EXERCISE>
Give back exactly the lines of the entries below from the line with "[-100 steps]" to the line with "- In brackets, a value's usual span", inclusive, and only those.
---
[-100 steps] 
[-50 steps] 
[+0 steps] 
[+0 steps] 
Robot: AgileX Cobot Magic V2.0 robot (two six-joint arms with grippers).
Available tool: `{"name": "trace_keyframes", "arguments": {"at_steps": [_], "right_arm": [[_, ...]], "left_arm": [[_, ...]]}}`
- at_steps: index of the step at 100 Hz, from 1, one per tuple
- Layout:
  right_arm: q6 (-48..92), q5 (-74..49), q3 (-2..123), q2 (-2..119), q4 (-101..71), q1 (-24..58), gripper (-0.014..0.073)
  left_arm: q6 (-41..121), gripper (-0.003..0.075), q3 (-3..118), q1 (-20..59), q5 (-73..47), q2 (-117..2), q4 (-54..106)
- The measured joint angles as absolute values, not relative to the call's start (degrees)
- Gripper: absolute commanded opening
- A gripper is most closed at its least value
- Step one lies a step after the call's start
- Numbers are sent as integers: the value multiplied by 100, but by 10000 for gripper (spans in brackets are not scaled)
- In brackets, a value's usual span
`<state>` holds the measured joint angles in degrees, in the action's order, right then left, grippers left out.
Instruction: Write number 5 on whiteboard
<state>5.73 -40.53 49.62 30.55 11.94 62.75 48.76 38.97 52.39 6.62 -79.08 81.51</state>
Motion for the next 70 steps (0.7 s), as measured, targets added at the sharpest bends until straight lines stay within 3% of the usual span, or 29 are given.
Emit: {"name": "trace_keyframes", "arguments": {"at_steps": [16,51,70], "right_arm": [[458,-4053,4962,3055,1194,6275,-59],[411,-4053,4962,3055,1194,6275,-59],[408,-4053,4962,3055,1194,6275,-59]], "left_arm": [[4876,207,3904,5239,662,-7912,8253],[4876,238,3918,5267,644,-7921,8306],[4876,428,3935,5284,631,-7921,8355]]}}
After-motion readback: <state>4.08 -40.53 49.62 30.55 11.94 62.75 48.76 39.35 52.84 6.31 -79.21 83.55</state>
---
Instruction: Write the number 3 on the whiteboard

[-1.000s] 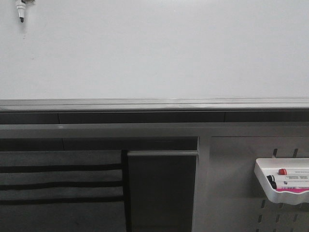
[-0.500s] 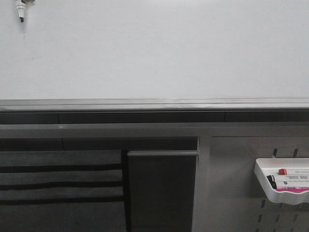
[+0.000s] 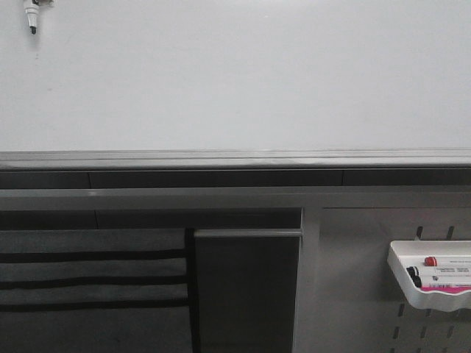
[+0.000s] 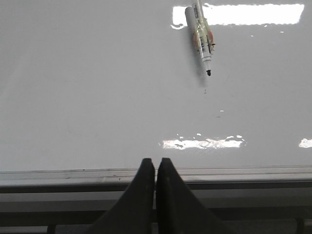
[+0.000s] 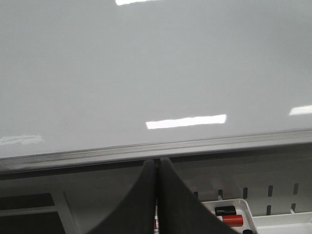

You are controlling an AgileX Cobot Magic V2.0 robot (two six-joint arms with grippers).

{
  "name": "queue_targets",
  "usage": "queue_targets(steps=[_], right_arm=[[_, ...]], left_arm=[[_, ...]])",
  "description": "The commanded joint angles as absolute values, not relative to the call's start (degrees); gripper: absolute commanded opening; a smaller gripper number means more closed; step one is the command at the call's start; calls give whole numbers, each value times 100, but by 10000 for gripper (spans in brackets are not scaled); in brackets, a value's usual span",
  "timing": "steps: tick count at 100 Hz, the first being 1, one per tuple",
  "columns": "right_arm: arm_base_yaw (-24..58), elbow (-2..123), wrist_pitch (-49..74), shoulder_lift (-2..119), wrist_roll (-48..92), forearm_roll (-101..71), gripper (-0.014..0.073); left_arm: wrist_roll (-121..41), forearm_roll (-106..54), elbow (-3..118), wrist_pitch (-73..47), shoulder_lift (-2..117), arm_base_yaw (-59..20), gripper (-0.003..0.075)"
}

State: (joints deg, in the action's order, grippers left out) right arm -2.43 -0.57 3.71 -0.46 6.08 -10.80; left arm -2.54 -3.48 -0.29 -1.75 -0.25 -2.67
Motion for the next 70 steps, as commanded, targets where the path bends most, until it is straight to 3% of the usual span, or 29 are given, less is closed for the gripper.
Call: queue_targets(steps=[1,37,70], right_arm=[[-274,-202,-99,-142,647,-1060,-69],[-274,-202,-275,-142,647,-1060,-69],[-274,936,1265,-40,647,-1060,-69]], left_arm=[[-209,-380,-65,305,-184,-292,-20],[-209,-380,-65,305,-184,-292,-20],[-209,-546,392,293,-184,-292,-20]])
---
SOLUTION TO THIS EXERCISE>
[-100 steps] 
[-50 steps] 
[+0 steps] 
[+0 steps] 
Robot: AgileX Cobot Magic V2.0 robot (two six-joint arms with grippers).
Available tool: `{"name": "trace_keyframes", "arguments": {"at_steps": [_], "right_arm": [[_, ...]], "left_arm": [[_, ...]]}}`
- at_steps: index of the step at 100 Hz, from 1, one per tuple
- Layout:
  right_arm: q6 (-48..92), q5 (-74..49), q3 (-2..123), q2 (-2..119), q4 (-101..71), q1 (-24..58), gripper (-0.014..0.073)
  left_arm: q6 (-41..121), gripper (-0.003..0.075), q3 (-3..118), q1 (-20..59), q5 (-73..47), q2 (-117..2), q4 (-54..106)
- The measured joint angles as absolute values, not relative to the call's start (degrees)
- Gripper: absolute commanded opening
- A gripper is most closed at its least value
- Step one lies a step after the call's start
- Numbers are sent as integers: the value multiplied by 100, but by 10000 for gripper (spans in brackets are not scaled)
- In brackets, a value's usual span

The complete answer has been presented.